From the entries that follow, extract each line holding the string "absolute".

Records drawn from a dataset
BEGIN
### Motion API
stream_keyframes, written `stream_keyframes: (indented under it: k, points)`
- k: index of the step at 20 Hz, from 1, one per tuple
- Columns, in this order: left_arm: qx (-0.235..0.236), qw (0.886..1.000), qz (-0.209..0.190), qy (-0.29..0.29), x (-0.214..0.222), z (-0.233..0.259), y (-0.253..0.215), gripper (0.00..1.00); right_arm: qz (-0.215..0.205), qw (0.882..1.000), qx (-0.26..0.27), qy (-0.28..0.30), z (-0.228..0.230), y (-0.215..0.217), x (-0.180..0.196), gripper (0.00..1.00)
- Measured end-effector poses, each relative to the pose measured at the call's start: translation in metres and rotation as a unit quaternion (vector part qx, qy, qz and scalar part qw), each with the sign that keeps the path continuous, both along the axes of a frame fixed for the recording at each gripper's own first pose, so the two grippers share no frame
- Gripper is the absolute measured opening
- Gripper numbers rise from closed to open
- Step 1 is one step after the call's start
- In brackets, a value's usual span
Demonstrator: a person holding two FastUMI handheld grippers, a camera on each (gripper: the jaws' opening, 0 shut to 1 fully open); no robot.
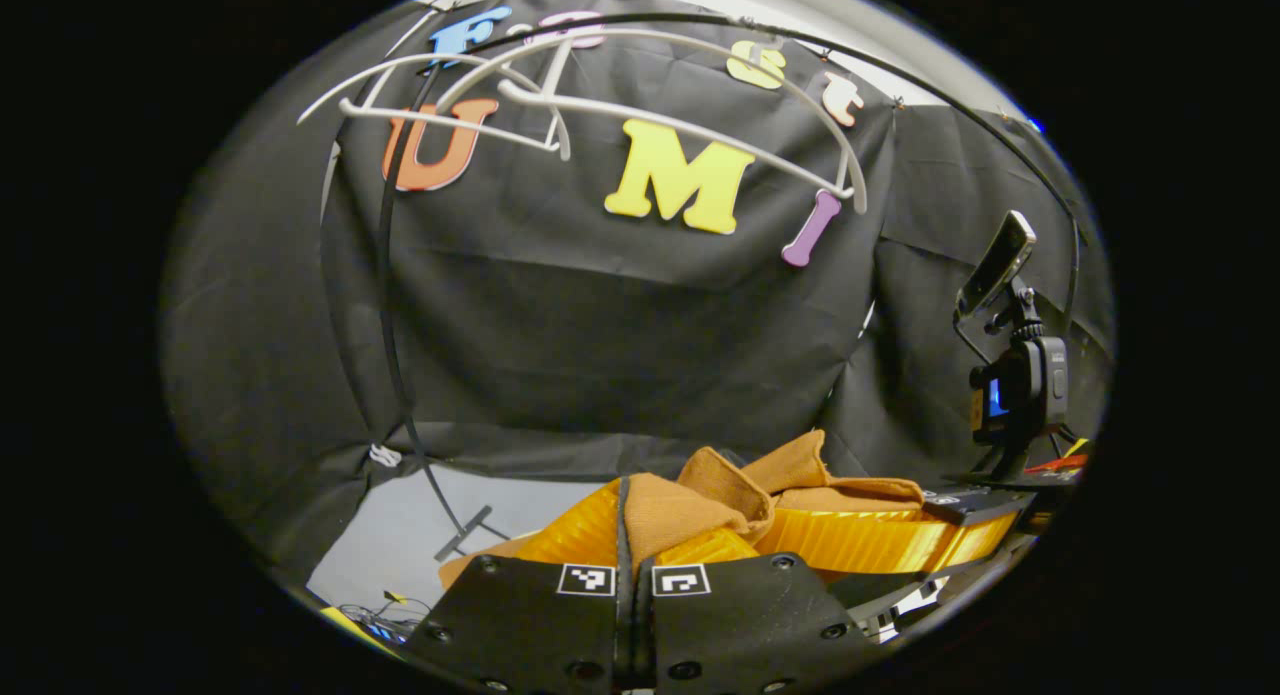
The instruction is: Grasp the clothes on the hanger with both hands and then place them into the laundry hamper below.
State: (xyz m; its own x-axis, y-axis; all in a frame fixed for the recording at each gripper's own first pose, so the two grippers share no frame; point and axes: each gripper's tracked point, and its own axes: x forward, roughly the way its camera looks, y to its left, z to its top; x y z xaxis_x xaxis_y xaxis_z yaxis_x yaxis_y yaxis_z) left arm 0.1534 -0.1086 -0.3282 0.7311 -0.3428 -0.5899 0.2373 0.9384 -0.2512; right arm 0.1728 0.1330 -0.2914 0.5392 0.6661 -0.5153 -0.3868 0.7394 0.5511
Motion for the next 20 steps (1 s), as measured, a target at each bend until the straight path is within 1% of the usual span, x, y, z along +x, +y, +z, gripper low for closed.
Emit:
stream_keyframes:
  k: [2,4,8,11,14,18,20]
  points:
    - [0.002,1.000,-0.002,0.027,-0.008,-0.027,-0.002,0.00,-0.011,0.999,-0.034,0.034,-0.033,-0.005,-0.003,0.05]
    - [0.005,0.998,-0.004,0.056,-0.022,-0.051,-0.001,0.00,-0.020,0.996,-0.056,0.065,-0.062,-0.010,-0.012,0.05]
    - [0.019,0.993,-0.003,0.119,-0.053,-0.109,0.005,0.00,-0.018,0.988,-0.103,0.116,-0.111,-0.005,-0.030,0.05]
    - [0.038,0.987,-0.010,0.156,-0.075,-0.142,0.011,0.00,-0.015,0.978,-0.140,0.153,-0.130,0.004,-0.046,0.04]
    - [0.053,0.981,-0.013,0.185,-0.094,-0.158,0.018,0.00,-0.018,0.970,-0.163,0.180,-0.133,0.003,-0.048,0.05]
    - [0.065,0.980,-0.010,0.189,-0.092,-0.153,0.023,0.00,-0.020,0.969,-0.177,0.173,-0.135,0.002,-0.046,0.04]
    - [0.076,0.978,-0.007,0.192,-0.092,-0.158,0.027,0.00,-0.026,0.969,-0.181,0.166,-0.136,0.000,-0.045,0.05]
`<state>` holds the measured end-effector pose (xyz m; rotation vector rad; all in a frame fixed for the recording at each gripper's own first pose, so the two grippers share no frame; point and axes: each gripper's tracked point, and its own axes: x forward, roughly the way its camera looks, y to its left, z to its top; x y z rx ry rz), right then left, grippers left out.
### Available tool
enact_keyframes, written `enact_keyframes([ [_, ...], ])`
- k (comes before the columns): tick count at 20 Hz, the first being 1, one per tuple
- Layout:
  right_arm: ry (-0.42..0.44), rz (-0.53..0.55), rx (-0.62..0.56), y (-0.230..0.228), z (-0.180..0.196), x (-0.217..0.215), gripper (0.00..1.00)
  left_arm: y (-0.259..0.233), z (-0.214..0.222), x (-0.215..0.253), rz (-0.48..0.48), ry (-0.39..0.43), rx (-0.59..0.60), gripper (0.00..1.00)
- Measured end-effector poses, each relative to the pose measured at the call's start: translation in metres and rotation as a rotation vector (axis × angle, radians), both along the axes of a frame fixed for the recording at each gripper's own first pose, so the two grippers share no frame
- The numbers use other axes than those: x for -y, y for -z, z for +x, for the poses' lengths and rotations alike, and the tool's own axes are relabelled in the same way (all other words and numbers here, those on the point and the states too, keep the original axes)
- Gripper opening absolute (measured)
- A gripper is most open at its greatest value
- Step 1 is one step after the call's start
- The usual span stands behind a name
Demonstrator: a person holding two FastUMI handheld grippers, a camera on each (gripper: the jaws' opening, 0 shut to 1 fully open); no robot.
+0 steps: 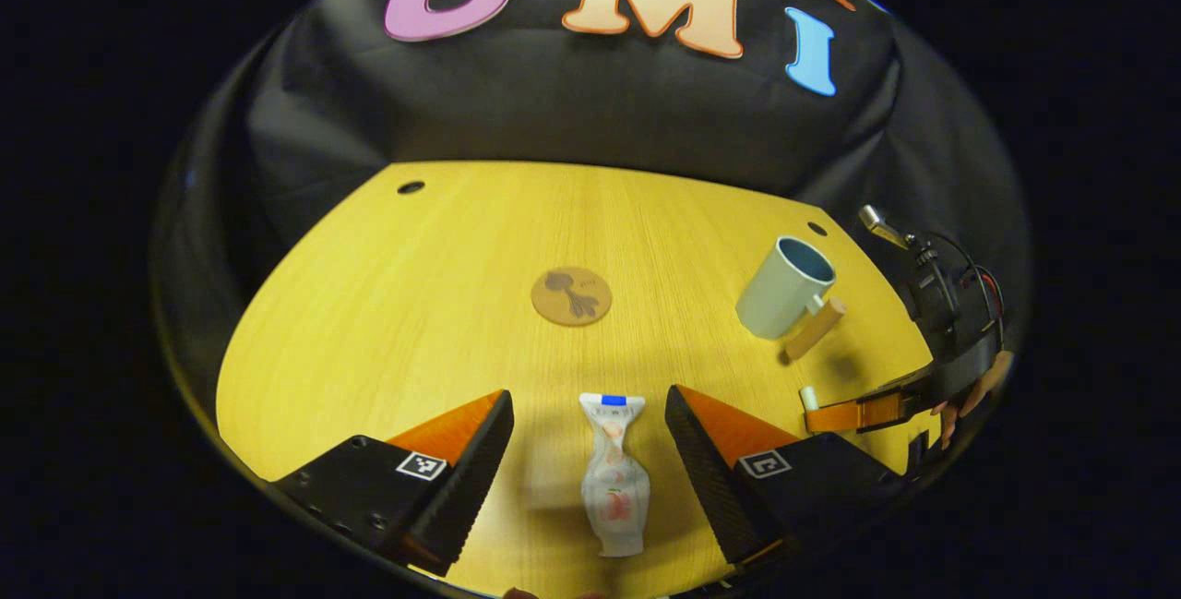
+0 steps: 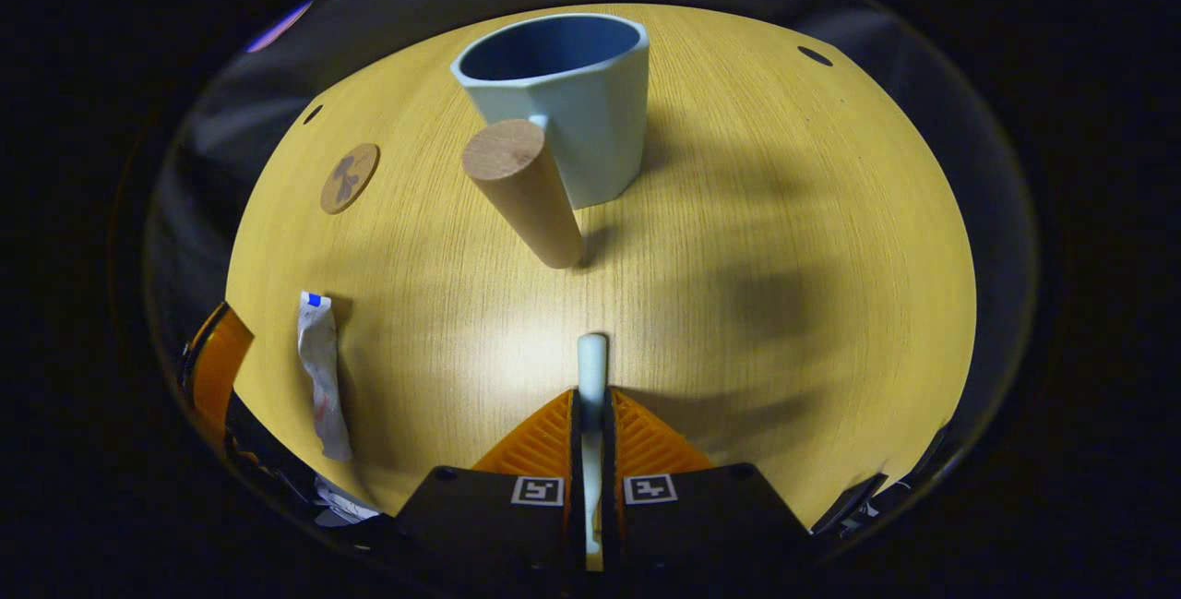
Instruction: Put the toothbrush and toothpaste on the desktop into the cup, then pick up the cup and place it on the coaster on the desktop.
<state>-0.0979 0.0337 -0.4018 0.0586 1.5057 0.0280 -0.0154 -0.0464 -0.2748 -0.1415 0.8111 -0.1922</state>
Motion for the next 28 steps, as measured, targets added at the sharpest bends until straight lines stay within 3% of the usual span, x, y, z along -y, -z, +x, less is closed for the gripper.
enact_keyframes([
  [9,0.030,0.036,0.008,0.000,0.000,0.001,0.10,0.046,-0.010,0.011,0.082,0.053,-0.178,0.98],
  [15,0.030,0.056,0.024,0.000,-0.001,0.000,0.10,0.066,-0.016,0.008,0.156,0.079,-0.232,0.98],
  [19,0.037,0.092,0.035,-0.001,-0.002,0.001,0.09,0.065,-0.016,0.018,0.161,0.111,-0.232,0.79],
  [21,0.042,0.113,0.037,0.000,-0.002,0.001,0.09,0.064,-0.015,0.024,0.153,0.107,-0.234,0.55],
  [24,0.034,0.137,0.048,-0.002,0.000,0.000,0.09,0.063,-0.014,0.025,0.123,0.039,-0.237,0.18],
  [25,0.023,0.143,0.056,-0.002,-0.001,0.000,0.10,0.063,-0.011,0.025,0.111,0.016,-0.228,0.18],
  [26,0.010,0.150,0.064,-0.001,-0.002,0.000,0.10,0.063,-0.013,0.025,0.102,0.001,-0.225,0.08],
  [28,0.002,0.175,0.060,-0.003,-0.004,-0.002,0.10,0.063,-0.013,0.026,0.097,-0.007,-0.214,0.06],
])
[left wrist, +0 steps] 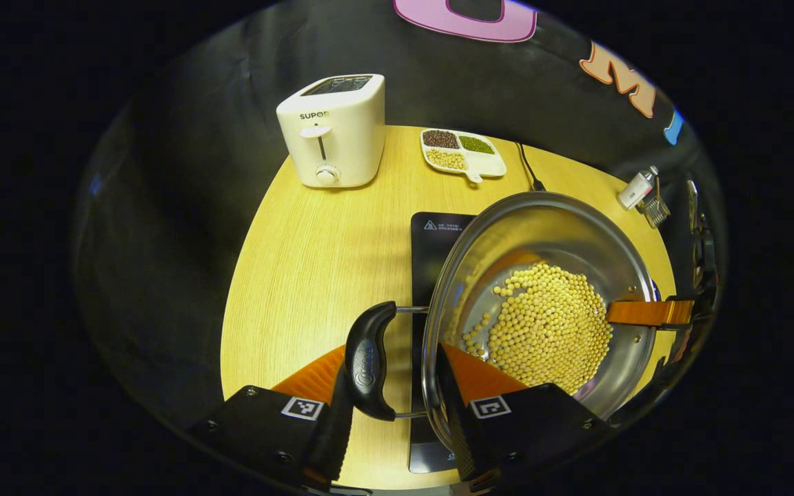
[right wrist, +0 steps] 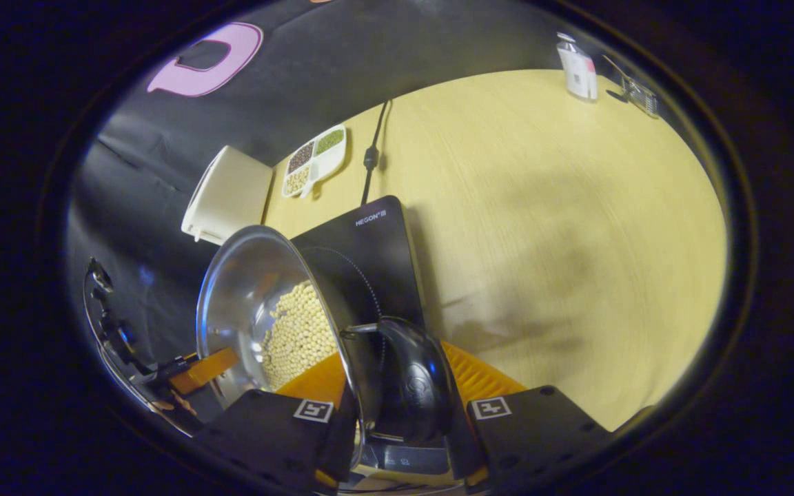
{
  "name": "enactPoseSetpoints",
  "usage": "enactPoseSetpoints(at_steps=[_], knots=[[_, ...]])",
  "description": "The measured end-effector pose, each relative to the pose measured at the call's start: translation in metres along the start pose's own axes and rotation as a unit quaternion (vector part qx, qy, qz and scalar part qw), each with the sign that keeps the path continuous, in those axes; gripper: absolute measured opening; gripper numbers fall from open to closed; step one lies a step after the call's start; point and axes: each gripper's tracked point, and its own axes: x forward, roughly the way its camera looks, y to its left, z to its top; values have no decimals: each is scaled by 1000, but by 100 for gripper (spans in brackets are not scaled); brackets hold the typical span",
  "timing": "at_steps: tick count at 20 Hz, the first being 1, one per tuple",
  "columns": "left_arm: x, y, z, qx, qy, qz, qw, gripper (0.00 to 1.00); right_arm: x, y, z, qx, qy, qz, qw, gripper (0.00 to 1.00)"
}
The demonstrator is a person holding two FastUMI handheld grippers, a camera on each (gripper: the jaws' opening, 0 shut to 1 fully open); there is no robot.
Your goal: First push the handle of the pot to place it horizontally, then grasp the pot with both hands and set it on the induction cooktop.
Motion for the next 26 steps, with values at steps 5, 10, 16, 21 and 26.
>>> enactPoseSetpoints(at_steps=[5,10,16,21,26], knots=[[-3,2,-1,-5,-5,-2,1000,64,1,0,2,-2,-3,3,1000,52],[-5,4,-1,-14,-8,-3,1000,65,1,1,2,-2,-4,4,1000,57],[-9,4,-5,-52,-25,-2,998,68,-19,7,23,-5,-52,19,998,64],[-34,8,21,-56,-139,38,988,100,-63,-4,61,-61,-162,7,985,100],[-95,1,61,-44,-258,83,962,97,-119,-18,78,-84,-243,-1,966,100]])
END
SOLUTION FOR THIS EXERCISE
- Gripper is the absolute measured opening
- Gripper opening absolute (measured)
  "description": "The measured end-effector pose, each relative to the pose measured at the call's start: translation in metres along the start pose's own axes and rotation as a unit quaternion (vector part qx, qy, qz and scalar part qw), each with the sign that keeps the path continuous, in those axes; gripper: absolute measured opening; gripper numbers fall from open to closed; step one lies a step after the call's start; point and axes: each gripper's tracked point, and its own axes: x forward, roughly the way its camera looks, y to its left, z to its top; values have no decimals: each is scaled by 1000, but by 100 for gripper (spans in brackets are not scaled); brackets hold the typical span",

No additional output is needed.